The Planetary Society and its Global Volunteer Network has lost a most energetic member, volunteer, and a very dear friend. Lonny Baker, Global Volunteer Leader Emeritus has passed away.
Lonny was an inspiration to the Volunteer Network’s Regional Coordinators, the volunteers, and the staff during her many years of service. She truly lived up to the Leader part of her title.
At Lonny’s retirement celebration she asked me if I would carry on the leadership of the volunteers. I was active in the Southern California Regional Group at the time but I wasn’t sure what this new role would involve or how I could follow in her footsteps. Lonny with her giving and energetic personality put me at ease and I accepted. Her generosity and guidance continued on well after she handed me the baton.
Lonny’s humanistic and humorous side came through when she once explained the slight difference in our titles. She said “My official title was Global Volunteer Leader, which I thought was both amusing and weird. I always joked that when the Martians came and said ‘take me to your leader’ they at last had someone to talk to.”
Titles may change but in my mind Lonny Baker is and always will be our first and only Global Volunteer Leader.

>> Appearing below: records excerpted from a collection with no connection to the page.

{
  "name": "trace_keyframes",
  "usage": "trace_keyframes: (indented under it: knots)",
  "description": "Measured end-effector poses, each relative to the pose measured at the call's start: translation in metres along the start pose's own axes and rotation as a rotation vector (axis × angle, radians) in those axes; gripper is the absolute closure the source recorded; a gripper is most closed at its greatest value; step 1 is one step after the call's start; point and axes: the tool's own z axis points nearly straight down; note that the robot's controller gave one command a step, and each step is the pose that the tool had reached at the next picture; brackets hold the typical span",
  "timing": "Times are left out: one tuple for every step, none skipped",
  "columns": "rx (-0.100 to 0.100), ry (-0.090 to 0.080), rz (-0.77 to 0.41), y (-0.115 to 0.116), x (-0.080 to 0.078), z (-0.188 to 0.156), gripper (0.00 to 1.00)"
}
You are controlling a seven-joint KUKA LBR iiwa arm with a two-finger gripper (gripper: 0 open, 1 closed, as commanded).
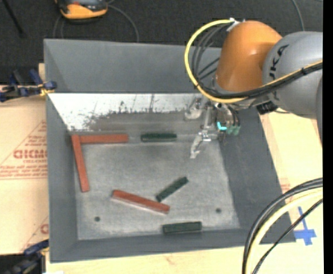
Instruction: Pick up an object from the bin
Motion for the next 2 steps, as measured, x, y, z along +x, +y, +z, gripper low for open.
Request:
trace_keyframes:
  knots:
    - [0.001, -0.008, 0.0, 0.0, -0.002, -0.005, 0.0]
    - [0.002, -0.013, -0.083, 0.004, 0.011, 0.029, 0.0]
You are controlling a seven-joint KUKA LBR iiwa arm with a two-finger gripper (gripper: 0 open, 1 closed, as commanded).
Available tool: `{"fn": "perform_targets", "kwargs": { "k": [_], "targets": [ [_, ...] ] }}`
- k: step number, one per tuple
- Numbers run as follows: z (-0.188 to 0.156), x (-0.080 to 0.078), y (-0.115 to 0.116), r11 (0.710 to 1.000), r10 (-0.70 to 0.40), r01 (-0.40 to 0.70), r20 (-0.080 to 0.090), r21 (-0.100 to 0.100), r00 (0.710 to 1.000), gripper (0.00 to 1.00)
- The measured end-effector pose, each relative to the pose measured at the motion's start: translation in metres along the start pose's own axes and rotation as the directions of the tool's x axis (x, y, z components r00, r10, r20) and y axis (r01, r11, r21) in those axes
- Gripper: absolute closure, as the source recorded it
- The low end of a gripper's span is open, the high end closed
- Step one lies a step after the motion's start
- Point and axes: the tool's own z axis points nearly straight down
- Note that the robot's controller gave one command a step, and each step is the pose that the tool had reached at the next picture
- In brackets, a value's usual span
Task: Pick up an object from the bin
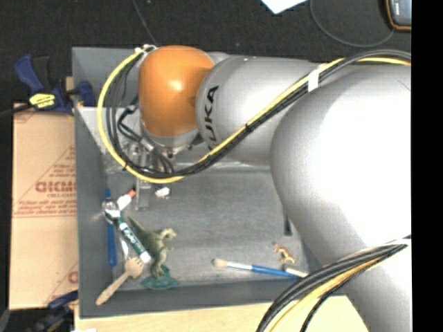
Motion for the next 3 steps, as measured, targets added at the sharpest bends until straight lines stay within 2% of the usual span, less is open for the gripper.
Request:
{"fn": "perform_targets", "kwargs": {
  "k": [1,2,3],
  "targets": [
    [-0.005,-0.002,-0.001,1.0,0.004,-0.004,0.008,-0.002,1.0,0.0],
    [0.061,0.002,0.019,0.991,-0.132,0.132,0.008,-0.001,0.991,0.0],
    [0.004,0.004,0.016,0.976,-0.217,0.217,0.02,0.0,0.976,0.0]
  ]
}}
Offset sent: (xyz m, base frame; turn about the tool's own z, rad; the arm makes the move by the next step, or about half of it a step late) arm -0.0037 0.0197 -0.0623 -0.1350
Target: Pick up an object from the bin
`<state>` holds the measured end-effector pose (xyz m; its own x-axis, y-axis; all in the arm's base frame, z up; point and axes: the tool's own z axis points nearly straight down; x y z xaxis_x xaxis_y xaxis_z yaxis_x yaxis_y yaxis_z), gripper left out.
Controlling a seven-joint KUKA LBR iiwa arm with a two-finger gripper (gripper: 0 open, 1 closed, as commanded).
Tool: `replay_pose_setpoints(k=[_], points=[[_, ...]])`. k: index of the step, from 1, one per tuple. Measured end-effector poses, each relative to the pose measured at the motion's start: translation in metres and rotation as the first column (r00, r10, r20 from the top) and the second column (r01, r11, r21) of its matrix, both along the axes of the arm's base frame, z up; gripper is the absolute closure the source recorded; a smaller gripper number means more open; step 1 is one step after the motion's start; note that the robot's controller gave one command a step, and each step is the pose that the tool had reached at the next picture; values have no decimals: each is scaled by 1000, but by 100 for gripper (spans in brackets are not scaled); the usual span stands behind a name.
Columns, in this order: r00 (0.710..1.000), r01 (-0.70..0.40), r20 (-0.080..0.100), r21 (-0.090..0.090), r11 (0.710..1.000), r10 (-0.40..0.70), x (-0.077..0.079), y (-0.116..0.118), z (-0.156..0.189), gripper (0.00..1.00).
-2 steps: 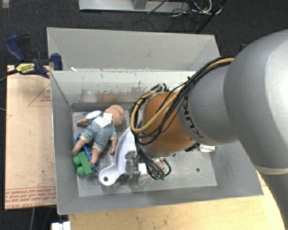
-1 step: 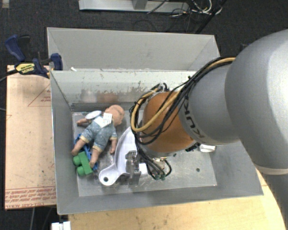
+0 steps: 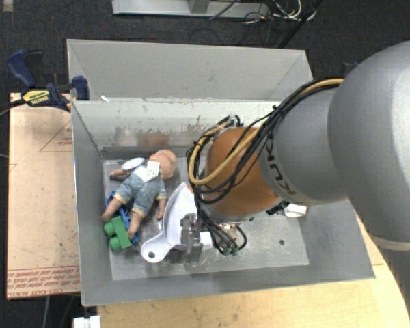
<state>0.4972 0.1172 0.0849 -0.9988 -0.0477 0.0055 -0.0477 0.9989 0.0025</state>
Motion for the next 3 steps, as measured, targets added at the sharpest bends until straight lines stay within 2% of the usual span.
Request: replay_pose_setpoints(k=[3], points=[[1000,0,6,2,1000,0,1,0,59,100]])
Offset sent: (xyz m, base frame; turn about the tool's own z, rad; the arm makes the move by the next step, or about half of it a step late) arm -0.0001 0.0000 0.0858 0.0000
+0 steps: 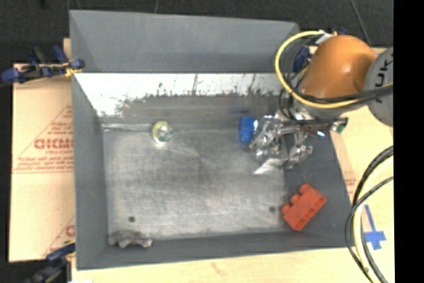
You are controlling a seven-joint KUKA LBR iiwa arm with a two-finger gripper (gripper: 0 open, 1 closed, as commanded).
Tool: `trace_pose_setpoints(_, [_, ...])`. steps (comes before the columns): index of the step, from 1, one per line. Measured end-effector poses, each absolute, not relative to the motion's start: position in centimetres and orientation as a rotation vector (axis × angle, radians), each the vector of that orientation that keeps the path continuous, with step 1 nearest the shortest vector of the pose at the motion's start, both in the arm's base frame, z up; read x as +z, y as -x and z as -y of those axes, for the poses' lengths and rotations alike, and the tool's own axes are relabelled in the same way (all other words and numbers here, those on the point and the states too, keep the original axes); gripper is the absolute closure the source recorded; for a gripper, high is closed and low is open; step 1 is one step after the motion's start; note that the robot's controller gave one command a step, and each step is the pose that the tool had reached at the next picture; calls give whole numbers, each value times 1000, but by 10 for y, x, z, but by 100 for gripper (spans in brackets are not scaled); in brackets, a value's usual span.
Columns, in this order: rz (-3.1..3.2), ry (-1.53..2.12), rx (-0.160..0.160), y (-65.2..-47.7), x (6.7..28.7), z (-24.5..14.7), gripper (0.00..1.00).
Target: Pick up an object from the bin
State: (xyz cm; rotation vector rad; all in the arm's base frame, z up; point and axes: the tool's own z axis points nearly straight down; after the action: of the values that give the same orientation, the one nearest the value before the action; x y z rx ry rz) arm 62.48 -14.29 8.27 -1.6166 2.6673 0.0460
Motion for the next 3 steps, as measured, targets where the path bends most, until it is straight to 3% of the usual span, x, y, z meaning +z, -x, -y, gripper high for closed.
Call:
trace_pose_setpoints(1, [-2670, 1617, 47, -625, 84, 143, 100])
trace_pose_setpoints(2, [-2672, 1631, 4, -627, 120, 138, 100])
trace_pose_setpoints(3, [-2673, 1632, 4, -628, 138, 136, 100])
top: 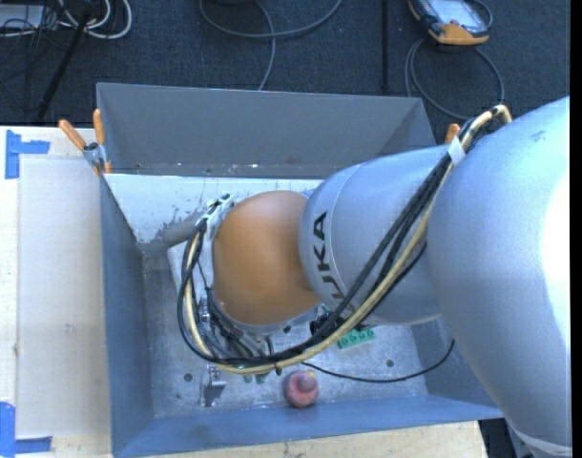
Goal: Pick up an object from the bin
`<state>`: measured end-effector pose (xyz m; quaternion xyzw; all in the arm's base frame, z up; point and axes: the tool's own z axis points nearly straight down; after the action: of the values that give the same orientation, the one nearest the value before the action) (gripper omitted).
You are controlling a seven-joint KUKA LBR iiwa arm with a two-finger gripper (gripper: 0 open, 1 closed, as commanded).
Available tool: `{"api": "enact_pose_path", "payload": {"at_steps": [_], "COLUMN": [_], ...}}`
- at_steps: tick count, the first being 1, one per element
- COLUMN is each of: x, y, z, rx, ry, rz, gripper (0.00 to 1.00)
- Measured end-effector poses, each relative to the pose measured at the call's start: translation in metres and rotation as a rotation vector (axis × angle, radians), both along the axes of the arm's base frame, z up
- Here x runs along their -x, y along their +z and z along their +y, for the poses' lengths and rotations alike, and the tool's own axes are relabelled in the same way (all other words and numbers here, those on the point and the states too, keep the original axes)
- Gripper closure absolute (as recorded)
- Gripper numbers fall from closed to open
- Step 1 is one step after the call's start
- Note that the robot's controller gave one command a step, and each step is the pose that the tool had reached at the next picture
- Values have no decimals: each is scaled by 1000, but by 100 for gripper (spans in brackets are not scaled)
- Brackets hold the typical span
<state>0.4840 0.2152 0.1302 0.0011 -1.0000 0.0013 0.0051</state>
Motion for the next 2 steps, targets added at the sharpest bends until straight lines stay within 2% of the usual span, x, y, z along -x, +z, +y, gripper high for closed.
{"api": "enact_pose_path", "payload": {"at_steps": [1, 2], "x": [-23, -55], "y": [-2, -40], "z": [-64, -127], "rx": [-2, -2], "ry": [325, 427], "rz": [-7, -3], "gripper": [0, 0]}}
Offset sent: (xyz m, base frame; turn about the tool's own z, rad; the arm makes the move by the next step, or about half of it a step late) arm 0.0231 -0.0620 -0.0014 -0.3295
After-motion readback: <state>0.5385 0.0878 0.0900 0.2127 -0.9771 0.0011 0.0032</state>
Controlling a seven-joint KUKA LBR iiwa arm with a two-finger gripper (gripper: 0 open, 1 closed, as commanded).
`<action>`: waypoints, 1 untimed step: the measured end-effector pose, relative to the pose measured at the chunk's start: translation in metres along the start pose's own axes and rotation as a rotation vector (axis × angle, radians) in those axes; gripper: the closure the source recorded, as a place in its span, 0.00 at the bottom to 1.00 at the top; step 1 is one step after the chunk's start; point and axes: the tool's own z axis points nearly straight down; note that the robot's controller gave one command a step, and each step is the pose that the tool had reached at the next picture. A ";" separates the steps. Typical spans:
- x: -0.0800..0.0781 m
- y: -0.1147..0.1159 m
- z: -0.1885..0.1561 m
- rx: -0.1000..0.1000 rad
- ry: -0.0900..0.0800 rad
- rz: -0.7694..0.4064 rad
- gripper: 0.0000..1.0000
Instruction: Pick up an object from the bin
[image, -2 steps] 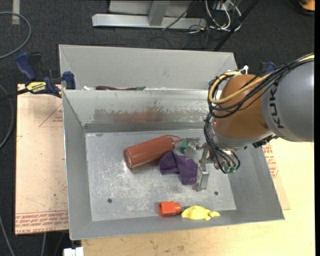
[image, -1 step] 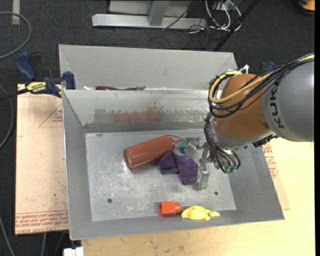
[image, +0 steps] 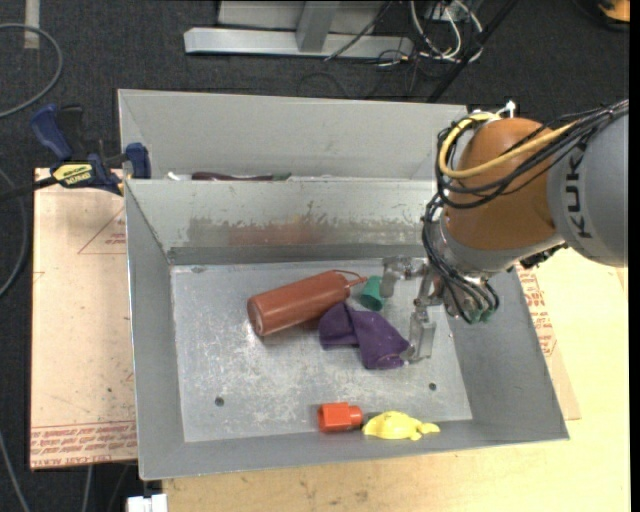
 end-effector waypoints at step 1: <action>0.011 0.009 -0.005 0.003 -0.018 0.041 0.00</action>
Offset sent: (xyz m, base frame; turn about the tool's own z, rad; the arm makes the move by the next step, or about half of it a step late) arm 0.0104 0.0782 -0.0223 0.1132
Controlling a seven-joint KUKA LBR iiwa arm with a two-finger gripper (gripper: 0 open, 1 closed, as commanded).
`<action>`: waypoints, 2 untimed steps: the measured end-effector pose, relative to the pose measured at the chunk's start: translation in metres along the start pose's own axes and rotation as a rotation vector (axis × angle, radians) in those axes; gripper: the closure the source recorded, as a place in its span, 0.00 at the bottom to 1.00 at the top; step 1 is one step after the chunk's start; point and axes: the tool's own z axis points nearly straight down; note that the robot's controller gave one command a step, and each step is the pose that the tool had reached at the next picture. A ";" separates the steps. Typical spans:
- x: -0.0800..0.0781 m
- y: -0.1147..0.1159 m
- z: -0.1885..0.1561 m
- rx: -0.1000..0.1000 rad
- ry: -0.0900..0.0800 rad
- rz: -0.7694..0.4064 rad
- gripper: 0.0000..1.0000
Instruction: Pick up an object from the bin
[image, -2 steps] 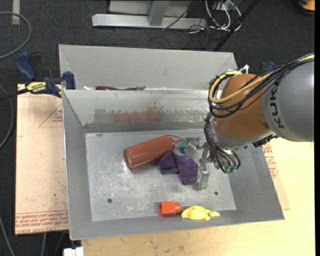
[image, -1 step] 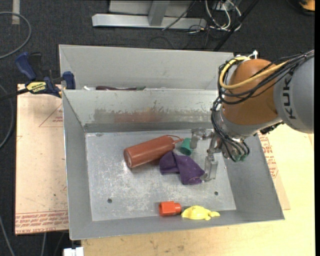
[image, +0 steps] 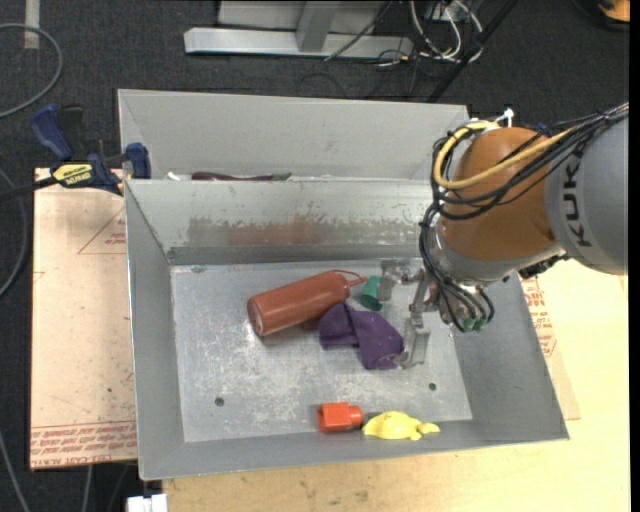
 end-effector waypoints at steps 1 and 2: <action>0.002 0.023 0.021 0.001 0.019 0.245 0.00; -0.003 0.030 0.021 0.000 0.015 0.275 0.00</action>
Offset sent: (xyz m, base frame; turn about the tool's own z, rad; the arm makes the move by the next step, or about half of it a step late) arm 0.0532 0.0935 -0.0565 0.0753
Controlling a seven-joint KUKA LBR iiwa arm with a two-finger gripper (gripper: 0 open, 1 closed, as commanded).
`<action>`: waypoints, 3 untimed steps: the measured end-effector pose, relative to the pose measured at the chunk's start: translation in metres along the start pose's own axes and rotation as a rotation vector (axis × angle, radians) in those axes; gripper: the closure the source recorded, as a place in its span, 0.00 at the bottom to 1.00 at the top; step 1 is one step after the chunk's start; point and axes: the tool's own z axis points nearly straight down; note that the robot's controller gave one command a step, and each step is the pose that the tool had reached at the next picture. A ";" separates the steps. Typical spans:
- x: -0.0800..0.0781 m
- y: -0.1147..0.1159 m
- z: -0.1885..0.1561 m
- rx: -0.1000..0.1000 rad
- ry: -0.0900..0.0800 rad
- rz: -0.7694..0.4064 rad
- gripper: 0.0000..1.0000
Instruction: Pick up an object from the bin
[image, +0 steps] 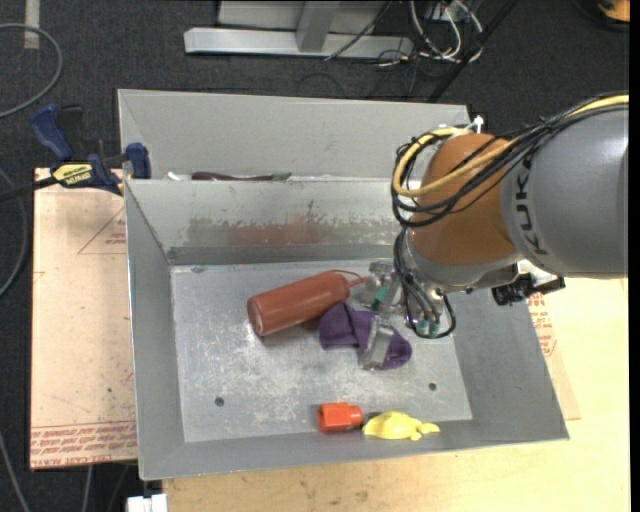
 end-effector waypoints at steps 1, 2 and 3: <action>-0.015 0.011 -0.029 0.000 0.009 -0.130 0.00; -0.010 0.027 -0.015 -0.003 -0.015 -0.150 0.00; -0.013 0.037 0.039 -0.003 0.000 -0.124 0.00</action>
Offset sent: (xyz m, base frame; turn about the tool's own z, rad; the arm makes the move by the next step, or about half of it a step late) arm -0.0034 0.0683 -0.0921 0.0454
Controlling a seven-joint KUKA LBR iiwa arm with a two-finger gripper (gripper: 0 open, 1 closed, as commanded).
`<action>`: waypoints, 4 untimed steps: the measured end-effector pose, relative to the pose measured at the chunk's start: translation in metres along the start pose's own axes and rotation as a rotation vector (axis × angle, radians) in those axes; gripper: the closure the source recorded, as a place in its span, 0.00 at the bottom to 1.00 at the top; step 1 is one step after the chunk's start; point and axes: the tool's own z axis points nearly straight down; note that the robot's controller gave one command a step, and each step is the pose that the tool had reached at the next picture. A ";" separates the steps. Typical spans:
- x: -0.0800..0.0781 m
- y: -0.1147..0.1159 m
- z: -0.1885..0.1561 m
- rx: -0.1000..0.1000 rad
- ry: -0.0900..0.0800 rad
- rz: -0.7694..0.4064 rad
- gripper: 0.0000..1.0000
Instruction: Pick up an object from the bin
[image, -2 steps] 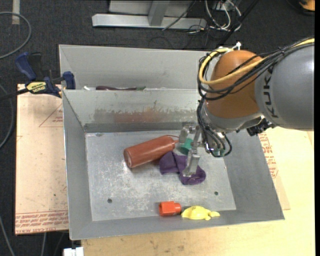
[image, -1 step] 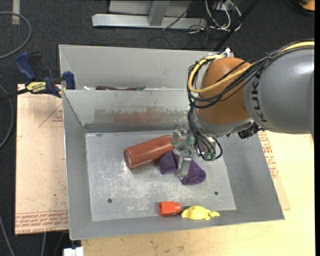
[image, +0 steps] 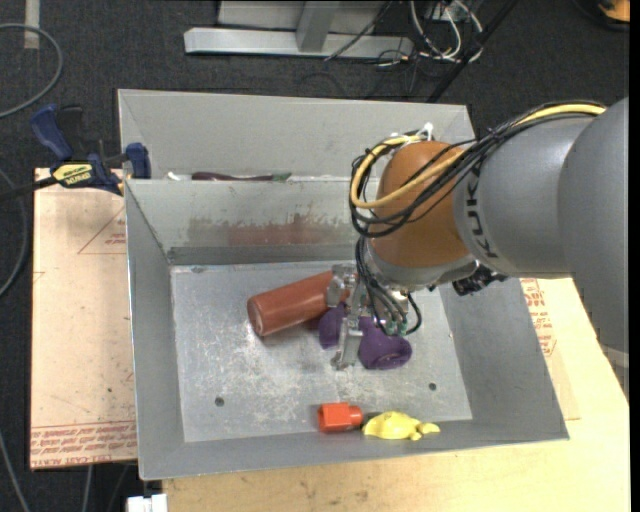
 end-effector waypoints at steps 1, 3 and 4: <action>-0.002 0.001 0.014 0.001 -0.001 -0.042 0.00; -0.028 0.031 0.014 -0.002 -0.011 -0.069 0.00; -0.026 0.016 0.024 -0.001 0.004 -0.108 0.00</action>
Offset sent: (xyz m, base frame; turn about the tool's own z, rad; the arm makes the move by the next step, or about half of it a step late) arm 0.0440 0.0229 0.0257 -0.1372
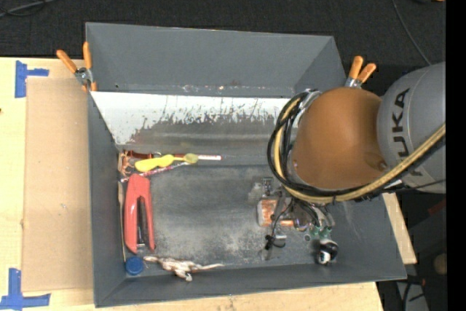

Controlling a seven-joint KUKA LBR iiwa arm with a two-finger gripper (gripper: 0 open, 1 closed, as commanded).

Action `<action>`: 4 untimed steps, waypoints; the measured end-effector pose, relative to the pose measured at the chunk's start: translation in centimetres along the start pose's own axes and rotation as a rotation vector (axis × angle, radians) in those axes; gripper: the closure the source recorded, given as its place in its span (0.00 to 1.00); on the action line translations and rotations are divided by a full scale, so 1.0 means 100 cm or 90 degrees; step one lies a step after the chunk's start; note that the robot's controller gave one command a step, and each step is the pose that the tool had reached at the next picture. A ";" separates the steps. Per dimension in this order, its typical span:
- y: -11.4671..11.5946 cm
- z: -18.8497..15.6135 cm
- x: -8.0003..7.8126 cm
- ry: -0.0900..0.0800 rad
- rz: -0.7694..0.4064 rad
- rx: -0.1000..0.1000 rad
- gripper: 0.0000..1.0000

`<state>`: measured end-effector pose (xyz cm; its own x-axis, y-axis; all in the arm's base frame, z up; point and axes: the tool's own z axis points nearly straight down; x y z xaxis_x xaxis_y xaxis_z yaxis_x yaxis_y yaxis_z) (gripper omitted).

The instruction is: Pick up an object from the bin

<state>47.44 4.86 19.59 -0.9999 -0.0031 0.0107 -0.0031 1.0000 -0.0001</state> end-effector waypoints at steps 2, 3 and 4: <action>-0.028 0.021 -0.043 -0.007 -0.056 -0.001 0.00; -0.061 0.021 -0.094 -0.009 -0.045 -0.001 0.00; -0.139 0.068 -0.031 0.004 -0.014 0.000 0.00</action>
Offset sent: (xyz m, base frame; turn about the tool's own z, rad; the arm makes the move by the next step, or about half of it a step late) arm 0.0661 -0.0475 -0.0390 -0.1380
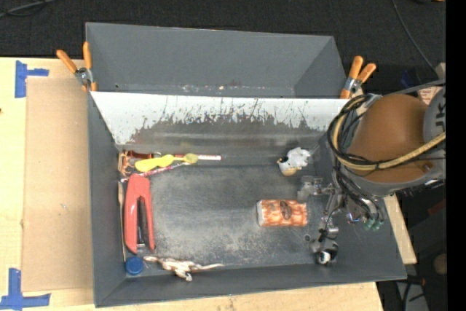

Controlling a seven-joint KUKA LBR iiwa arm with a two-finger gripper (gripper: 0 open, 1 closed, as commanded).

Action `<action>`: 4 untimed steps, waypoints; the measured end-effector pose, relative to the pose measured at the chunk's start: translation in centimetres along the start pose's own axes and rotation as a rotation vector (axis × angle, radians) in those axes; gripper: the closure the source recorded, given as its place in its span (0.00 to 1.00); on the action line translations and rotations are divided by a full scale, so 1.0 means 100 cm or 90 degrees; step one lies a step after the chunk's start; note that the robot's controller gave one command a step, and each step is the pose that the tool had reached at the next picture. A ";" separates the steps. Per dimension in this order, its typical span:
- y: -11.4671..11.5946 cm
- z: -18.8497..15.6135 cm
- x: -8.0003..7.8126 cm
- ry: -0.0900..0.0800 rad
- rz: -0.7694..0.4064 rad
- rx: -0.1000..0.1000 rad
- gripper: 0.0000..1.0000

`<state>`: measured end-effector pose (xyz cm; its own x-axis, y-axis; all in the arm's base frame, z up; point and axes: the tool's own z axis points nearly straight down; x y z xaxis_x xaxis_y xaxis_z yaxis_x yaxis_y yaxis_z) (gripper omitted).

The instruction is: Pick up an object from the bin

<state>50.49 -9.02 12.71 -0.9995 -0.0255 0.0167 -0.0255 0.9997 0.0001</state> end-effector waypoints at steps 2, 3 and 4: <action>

Global Volunteer Coordinator
The Planetary Society
Died on April 29, 2015 in Tucson, AZ. Lonny had a sense of wonder, delight, and boundless curiosity in her personal and professional life. She was born July 31, 1942 in Snyder (Buffalo), New York to Richard and Marjorie Baker. She graduated with a B.S. in Mathematics from the University of Arizona in 1974. From 1970 to 1977, she work at the Lunar and Planetary Lab at U of A on the calibration and analysis for the imaging on the Pioneer 10 and 11 spacecraft, the first to encounter Jupiter and Saturn. From 1977 to 1987 she was Assistant Education Director at the Flandrau Planetarium, conducting school shows and initiating public outreach programs. In 1986, she was the astronomer for a Caribbean Halley’s Comet cruise. From 1987 she was Education Coordinator at the Morrison Planetarium, California Academy of Science in San Francisco. She gave planetarium talks to hundreds of thousands of students, and organized four total solar eclipse trips to Oaxaca, Mexico, Iguacu Falls, Brazil, the Caribbean, and the Black Sea. From 1994 to 1996, her final job before retiring was as meeting planner for the Astronomical Society of the Pacific. From 2003 to 2010, she was the Global Volunteer Leader for The Planetary Society. In 2005, she was honored by noted astronomers Davy Levy and Carolyn Shoemaker when Asteroid 30934 was named bakerhansen, co-named with her husband. Beginning with juvenile rheumatoid arthritis at age nine, she had to deal with multiple medical problems throughout her life, yet never lost her positive and cheerful disposition, beautiful warm smile, and sharp wit. She is survived by her beloved husband of 23 years Todd Hansen, sister Yonny Beers, four nieces and one nephew. In lieu of flowers, donations in her name could be made to Planned Parenthood of Tucson or Southern Poverty Law Center in Montgomery, AL. A memorial Celebration of Life will be held on Saturday, May 30 at 2-3 pm at the Westward Look, 245 E. Ina Rd, Tucson, with a reception 3-5 pm following.